Activity
Each entry below is to be given again word for word, with no pictures.

Exercise materials
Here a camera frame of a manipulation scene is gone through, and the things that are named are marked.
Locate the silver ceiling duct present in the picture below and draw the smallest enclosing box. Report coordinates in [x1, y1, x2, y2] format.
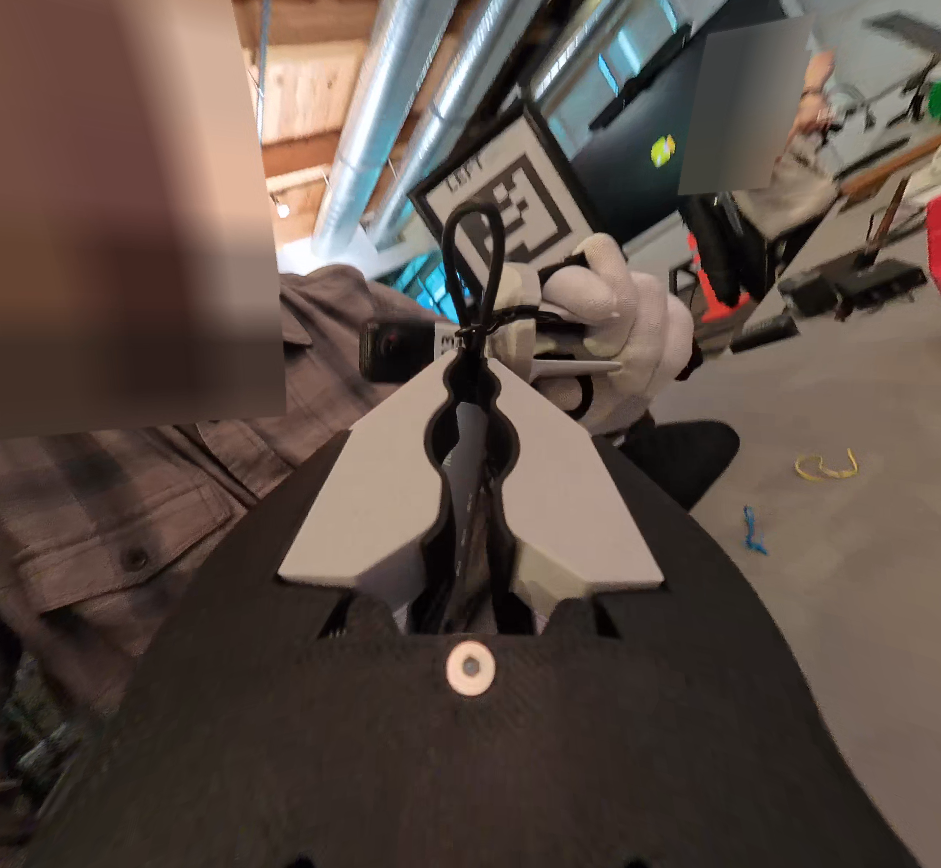
[312, 0, 486, 259]
[368, 0, 589, 246]

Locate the black quilted pad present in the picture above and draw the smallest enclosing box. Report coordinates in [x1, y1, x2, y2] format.
[621, 420, 741, 512]

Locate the black monitor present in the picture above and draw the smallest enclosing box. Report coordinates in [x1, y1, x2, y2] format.
[570, 16, 707, 241]

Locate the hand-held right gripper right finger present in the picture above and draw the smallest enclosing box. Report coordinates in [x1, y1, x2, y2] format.
[480, 357, 666, 637]

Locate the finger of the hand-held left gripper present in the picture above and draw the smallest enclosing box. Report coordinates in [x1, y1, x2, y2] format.
[485, 324, 626, 381]
[481, 264, 550, 316]

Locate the black bag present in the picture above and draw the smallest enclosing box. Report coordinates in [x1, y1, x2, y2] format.
[680, 192, 769, 307]

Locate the grey usb hub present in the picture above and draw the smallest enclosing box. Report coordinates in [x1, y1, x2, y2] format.
[434, 457, 516, 635]

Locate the background wooden desk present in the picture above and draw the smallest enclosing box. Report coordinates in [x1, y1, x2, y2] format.
[838, 133, 941, 202]

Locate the framed marker poster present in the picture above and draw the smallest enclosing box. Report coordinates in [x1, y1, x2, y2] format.
[408, 100, 600, 274]

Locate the black webcam bar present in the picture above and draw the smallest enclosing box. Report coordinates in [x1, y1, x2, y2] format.
[588, 23, 693, 133]

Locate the person's left hand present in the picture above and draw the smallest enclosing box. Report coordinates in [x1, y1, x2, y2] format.
[533, 232, 697, 437]

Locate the black multiport charger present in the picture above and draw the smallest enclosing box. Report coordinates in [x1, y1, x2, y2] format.
[834, 258, 927, 311]

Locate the orange traffic cone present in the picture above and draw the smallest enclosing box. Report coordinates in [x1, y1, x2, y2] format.
[687, 232, 752, 325]

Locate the yellow twist tie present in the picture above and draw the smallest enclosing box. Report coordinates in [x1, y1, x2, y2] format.
[794, 448, 860, 481]

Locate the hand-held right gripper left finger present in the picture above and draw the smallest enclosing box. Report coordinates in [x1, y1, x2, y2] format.
[277, 357, 462, 637]

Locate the small black battery pack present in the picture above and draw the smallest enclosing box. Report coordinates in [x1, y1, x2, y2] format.
[731, 313, 801, 355]

Exercise response
Here a camera frame of a manipulation scene is gone through, and the things that are named are marked.
Locate the silver ceiling duct present in the picture below and draw the smallest enclosing box. Report coordinates in [x1, y1, x2, y2] format.
[312, 0, 486, 259]
[368, 0, 589, 246]

Locate the black quilted pad present in the picture above and draw the smallest enclosing box. Report coordinates in [x1, y1, x2, y2] format.
[621, 420, 741, 512]

Locate the black monitor present in the picture above and draw the smallest enclosing box. Report coordinates in [x1, y1, x2, y2] format.
[570, 16, 707, 241]

Locate the hand-held right gripper right finger present in the picture above and draw the smallest enclosing box. Report coordinates in [x1, y1, x2, y2] format.
[480, 357, 666, 637]

Locate the finger of the hand-held left gripper present in the picture above and draw the smallest enclosing box. Report coordinates in [x1, y1, x2, y2] format.
[485, 324, 626, 381]
[481, 264, 550, 316]

Locate the black bag present in the picture above and draw the smallest enclosing box. Report coordinates in [x1, y1, x2, y2] format.
[680, 192, 769, 307]

Locate the grey usb hub present in the picture above and draw the smallest enclosing box. Report coordinates in [x1, y1, x2, y2] format.
[434, 457, 516, 635]

Locate the background wooden desk present in the picture above and draw the smallest enclosing box. Report coordinates in [x1, y1, x2, y2] format.
[838, 133, 941, 202]

Locate the framed marker poster present in the picture above and draw the smallest enclosing box. Report coordinates in [x1, y1, x2, y2] format.
[408, 100, 600, 274]

Locate the black webcam bar present in the picture above and draw the smallest enclosing box. Report coordinates in [x1, y1, x2, y2] format.
[588, 23, 693, 133]

Locate the person's left hand present in the picture above and draw the smallest enclosing box. Report coordinates in [x1, y1, x2, y2] format.
[533, 232, 697, 437]

Locate the black multiport charger present in the picture above and draw the smallest enclosing box. Report coordinates in [x1, y1, x2, y2] format.
[834, 258, 927, 311]

Locate the orange traffic cone present in the picture above and draw the smallest enclosing box. Report coordinates in [x1, y1, x2, y2] format.
[687, 232, 752, 325]

Locate the yellow twist tie present in the picture above and draw the smallest enclosing box. Report coordinates in [x1, y1, x2, y2] format.
[794, 448, 860, 481]

Locate the hand-held right gripper left finger present in the picture above and draw the smallest enclosing box. Report coordinates in [x1, y1, x2, y2] format.
[277, 357, 462, 637]

Locate the small black battery pack present in the picture above and draw the smallest enclosing box. Report coordinates in [x1, y1, x2, y2] format.
[731, 313, 801, 355]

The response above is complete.